• WHAT THE EXERCISE ASKS: Go through the listing below and say how many lines include "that". Give the number by itself.

• DATASET EXTRACT:
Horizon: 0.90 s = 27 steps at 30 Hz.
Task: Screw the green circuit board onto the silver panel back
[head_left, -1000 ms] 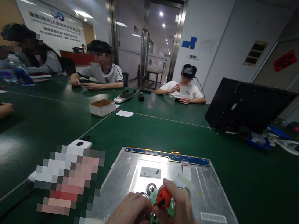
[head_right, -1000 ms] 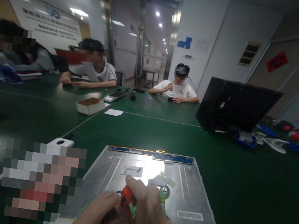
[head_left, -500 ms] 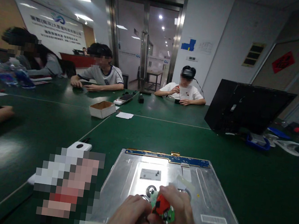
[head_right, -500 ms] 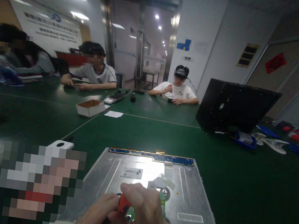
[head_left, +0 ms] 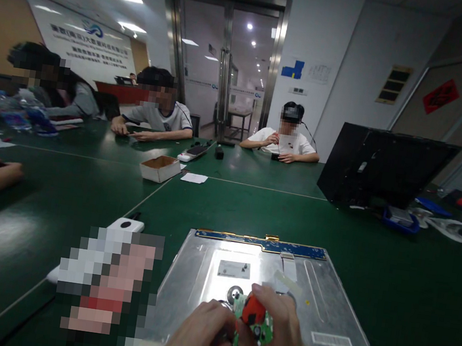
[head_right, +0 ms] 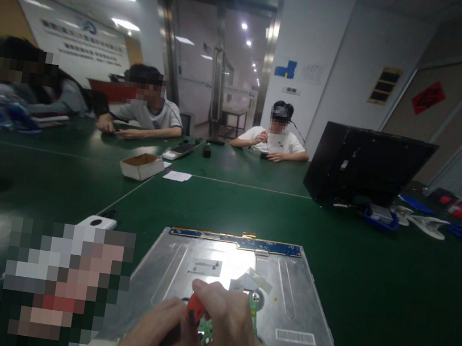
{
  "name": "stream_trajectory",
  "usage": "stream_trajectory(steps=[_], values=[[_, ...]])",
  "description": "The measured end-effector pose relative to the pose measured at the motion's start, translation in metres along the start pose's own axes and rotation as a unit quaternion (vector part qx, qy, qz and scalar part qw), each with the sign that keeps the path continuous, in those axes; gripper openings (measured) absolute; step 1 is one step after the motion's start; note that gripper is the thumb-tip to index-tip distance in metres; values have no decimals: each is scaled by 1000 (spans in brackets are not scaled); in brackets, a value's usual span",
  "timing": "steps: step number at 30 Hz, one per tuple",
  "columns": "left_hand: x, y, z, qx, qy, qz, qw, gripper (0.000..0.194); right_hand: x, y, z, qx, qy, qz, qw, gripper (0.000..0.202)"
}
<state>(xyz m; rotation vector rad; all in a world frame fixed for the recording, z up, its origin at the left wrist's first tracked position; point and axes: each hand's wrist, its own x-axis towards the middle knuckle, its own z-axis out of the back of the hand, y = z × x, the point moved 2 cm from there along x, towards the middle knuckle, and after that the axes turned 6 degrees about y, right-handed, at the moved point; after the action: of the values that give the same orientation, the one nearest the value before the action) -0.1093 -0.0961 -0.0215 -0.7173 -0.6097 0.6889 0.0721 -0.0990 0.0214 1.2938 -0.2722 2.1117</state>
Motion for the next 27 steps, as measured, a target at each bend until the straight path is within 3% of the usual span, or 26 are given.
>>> stream_trajectory(steps=[8,19,27], values=[[0,0,-1,4,-8,-6,1000,16,16,8,4,9,-35,2,999,34],[1,2,-1,8,9,0,1000,12,-5,-4,2,8,21,-3,1000,54],[1,7,-3,13,4,-2,1000,11,2,5,0,-18,-27,-29,999,30]])
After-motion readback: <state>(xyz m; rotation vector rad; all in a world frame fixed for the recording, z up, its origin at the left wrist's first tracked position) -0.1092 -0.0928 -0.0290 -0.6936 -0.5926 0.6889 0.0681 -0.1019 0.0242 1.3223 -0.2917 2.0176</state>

• PROBLEM SOLUTION: 2